Carolyn Schwartz, peneliti pada University of Massachusetts Medical School, mengadakan riset yang melibatkan penderita sklerosis. Ia meminta para penderita sklerosis menghibur penderita sklerosis lainnya lewat telpon sebulan sekali.Carolyn memiliki hipotesis bahwa mereka yang menerima bantuan akan mengalami perubahan positif. Hasilnya:Yang ditelpon memperoleh sedikit keuntungan (di artikel yang saya baca tak dirinci apa keuntungannya) namun yang menelpon mengalami kemjuan pesat. Kesehatan mereka membaik secara signifikan dan mereka memperoleh kebahagiaan beberapa kali lipat daripada yang ditolong (artikel juga tak menjelaskan metode yang digunakan untuk mengukur kebahagiaan, pake kriteria-kriteria gitu kali ya, kan ini penelitian kualitatif).
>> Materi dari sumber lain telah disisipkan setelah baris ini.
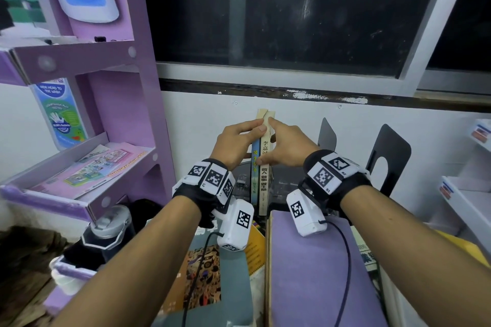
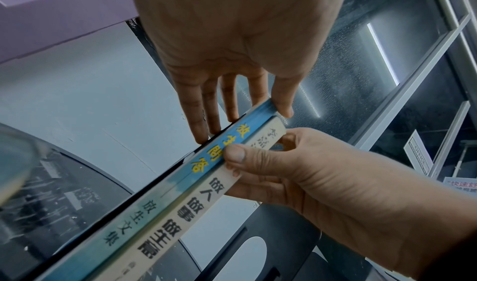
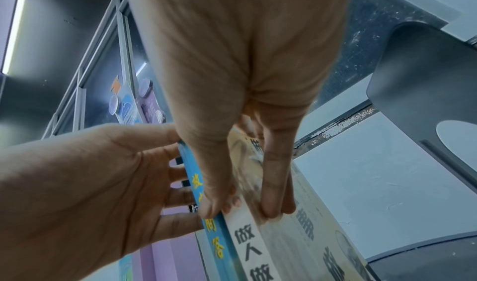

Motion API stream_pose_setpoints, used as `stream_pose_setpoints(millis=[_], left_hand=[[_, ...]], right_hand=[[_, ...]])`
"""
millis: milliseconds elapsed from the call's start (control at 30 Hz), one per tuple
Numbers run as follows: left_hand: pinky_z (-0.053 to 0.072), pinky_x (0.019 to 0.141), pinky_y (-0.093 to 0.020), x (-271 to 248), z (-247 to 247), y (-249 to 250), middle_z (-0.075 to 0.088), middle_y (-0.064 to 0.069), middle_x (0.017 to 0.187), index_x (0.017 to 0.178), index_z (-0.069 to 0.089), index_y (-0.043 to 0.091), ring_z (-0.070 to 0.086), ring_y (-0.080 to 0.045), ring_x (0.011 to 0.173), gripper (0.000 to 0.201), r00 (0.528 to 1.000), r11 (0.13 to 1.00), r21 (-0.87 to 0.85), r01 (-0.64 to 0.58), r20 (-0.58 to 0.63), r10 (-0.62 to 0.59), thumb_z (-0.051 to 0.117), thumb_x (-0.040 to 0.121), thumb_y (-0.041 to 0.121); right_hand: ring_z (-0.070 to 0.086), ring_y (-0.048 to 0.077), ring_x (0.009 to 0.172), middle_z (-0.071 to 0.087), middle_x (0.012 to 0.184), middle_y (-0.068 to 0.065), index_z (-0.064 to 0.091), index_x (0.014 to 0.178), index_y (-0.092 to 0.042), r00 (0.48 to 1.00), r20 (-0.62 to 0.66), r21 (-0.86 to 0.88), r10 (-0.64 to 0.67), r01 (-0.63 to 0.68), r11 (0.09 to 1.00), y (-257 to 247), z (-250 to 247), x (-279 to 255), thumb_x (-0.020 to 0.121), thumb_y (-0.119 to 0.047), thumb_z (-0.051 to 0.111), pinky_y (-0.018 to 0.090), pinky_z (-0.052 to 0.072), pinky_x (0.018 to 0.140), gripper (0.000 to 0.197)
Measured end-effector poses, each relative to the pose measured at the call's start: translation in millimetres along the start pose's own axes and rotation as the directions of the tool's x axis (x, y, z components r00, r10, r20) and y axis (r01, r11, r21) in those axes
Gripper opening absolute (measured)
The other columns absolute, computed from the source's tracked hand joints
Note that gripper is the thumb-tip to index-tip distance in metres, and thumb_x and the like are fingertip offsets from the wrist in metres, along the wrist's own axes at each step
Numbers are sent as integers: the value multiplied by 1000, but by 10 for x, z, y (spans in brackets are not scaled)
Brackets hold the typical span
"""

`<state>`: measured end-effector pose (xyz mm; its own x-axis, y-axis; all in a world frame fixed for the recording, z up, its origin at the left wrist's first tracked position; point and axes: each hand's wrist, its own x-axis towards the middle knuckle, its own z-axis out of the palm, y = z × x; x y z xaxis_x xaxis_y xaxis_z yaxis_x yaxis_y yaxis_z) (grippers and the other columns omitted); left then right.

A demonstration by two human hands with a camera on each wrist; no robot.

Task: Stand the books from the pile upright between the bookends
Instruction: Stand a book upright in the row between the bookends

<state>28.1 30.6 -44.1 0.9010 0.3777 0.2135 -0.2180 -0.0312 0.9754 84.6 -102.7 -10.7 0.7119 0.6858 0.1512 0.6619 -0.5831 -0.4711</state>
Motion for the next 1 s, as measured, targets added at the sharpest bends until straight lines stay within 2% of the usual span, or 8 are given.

Jelas sekali, uang yang banyak jika dimiliki oleh tangan yang tepat dapat membawa berjuta kebaikan. Walau demikian, tentu uang bukanlah segala-galanya.Gimana bisa segala-galanya, lha wong dia ngga bisa kasih kita kebahagiaan yang sesungguhnya. Pada akhirnya jika ditanya apa yang dicari dalam hidup, semua orang akan jawab mereka mengejar rasa bahagia. Bagaimanapun, kepemililkan atas uang memungkinkan kita untuk berkarya dan berderma. Dua hal ini akan membawa kita pada kepuasan hidup dan memberikan kita kebahagiaan walau hanya di tataran superfisial. Kebahagiaan sejati hanya dapat kita peroleh jika kita mengamini kebenaran kalimat berikut: Hati manusia seperti donat, selalu saja ada lubang di tengahnya dan kekosongan itu hanya bisa diisi oleh PenciptaNya.
Jadi, jelas sekali, uang tak bisa membelikan kebahagiaan. Kalau meminjamkan kebahagiaan saya rasa bisa. Kapan kebahagiaan yang dipinjamkan uang bisa dikembalikan untuk diganti dengan kebahagiaan yang sesungguhnya? Ya saat kita menemukan sumber kebahagiaan yang sesungguhnya.
Kamis, 19/3/2014
21.51 WIIB
Di tempat tidur, nungguin Merryll yang bikin PR.